Ruby on Rails was advertised as so simple, startup founders who can't program were making their entire products in it in a few days, with zero experience. As if.

astrange · on July 3, 2021

Economists don't believe this. It's non-economists who do. Economists know that it's not possible to run out of jobs because demand is infinite.

j-pb · on July 2, 2021

If I want random garbage in my codebase that I have to fix anyways I might as well hire a underpaid intern/junior.

It's easier to write correct code than to fix buggy code. For the former you have to understand the problem, for the latter you have to understand the problem, and a slightly off interpretation of it.

Supermancho · on July 2, 2021

> Everyone's self-preservation instincts kicking in to attack Copilot is kinda amusing to watch

Nobody is threatened by this, assuredly. As with IDEs giving us autocomplete, duplication detection, etc this can only be helpful. There is an infinite amount of code to write for the foreseeable future, so it would be great if copilot had more utility.

tyingq · on July 2, 2021

>As a side note, Excel also uses floats for currency

It's still problematic, but the defaults and handling there avoid some issues. So, for example:

Excel: =1.03-.42 produces 0.61, by default, even if you expand out the digits very far.

Python: 1.03-.42 produces 0.6100000000000001, by default.

slver · on July 2, 2021

Excel rounds doubles to 15 digits for display and comparison. The exact precision of doubles is something like 15.6 digits, those remaining 0.6 digits causing some of those examples floating (heh) around.

okl · on July 2, 2021

That depends https://randomascii.wordpress.com/2012/03/08/float-precision...

slver · on July 2, 2021

A lot of these edge cases are about theoretical concerns like "how many digits we need in decimal to represent an exact IEEE binary float".

In practice a double is 15.6 digits precise, which Excel rounds to 15 to eliminate some weirdness.

In their documentation they do cite their number type as 15 digit precision type.

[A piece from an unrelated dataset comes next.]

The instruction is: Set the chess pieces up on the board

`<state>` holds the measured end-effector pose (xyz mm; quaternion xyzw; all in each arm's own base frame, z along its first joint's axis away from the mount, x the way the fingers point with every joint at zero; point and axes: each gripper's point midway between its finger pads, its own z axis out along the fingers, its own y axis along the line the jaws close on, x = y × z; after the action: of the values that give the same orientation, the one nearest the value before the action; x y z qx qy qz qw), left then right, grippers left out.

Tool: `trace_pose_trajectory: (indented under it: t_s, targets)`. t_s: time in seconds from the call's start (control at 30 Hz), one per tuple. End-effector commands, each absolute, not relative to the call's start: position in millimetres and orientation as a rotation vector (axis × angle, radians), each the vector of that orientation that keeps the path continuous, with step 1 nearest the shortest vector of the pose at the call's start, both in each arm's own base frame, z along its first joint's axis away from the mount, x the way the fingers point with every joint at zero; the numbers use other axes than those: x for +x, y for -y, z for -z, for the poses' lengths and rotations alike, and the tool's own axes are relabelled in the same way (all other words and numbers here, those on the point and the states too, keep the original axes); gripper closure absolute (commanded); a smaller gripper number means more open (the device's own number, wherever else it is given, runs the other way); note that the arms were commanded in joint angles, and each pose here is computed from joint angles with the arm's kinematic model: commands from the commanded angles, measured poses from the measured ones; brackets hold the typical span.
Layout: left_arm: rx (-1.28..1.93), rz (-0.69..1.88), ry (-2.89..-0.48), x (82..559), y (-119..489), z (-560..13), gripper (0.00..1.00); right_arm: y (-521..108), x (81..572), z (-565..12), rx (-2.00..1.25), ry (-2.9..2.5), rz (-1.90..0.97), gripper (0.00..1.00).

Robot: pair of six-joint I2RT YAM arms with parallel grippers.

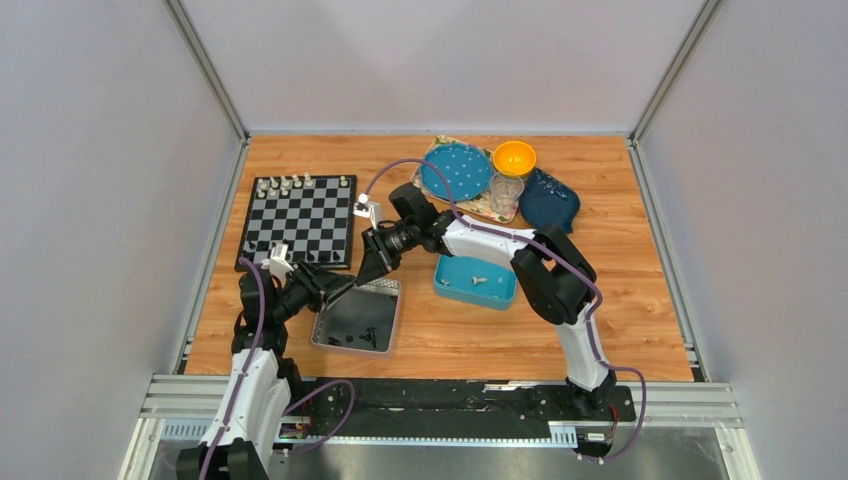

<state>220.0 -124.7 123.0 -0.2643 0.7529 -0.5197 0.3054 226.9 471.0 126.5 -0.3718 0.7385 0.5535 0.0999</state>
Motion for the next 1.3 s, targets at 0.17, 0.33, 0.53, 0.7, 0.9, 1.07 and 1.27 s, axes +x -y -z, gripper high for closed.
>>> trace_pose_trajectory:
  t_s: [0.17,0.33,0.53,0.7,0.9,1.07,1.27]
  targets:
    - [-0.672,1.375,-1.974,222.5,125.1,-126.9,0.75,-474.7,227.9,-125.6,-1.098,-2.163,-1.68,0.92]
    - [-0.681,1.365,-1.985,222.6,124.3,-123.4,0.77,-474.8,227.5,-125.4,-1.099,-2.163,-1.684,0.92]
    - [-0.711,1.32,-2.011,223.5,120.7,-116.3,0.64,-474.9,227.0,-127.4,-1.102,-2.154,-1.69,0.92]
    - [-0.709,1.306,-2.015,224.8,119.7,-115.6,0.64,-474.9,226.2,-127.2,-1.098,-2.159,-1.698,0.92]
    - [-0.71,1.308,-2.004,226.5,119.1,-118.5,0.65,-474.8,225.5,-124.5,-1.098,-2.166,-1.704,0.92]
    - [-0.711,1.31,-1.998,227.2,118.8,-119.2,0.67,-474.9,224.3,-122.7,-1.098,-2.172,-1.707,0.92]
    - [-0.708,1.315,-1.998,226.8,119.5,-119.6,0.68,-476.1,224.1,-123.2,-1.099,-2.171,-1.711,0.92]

Ergo that's the semantic they've settled on.

tyingq · on July 2, 2021

"self-preservation"

My suggestion was a way to comment or flag, not to kill the product. These were particularly notable to me because someone hand-picked these 4 to be the front page examples of what a good product it was.

saiojd · on July 2, 2021

I agree with you. This is basically similar to autocomplete on cellphone keyboard (useful because typing is hard on cellphone), but for programming (useful because what we type tends to involve more memorization than prose).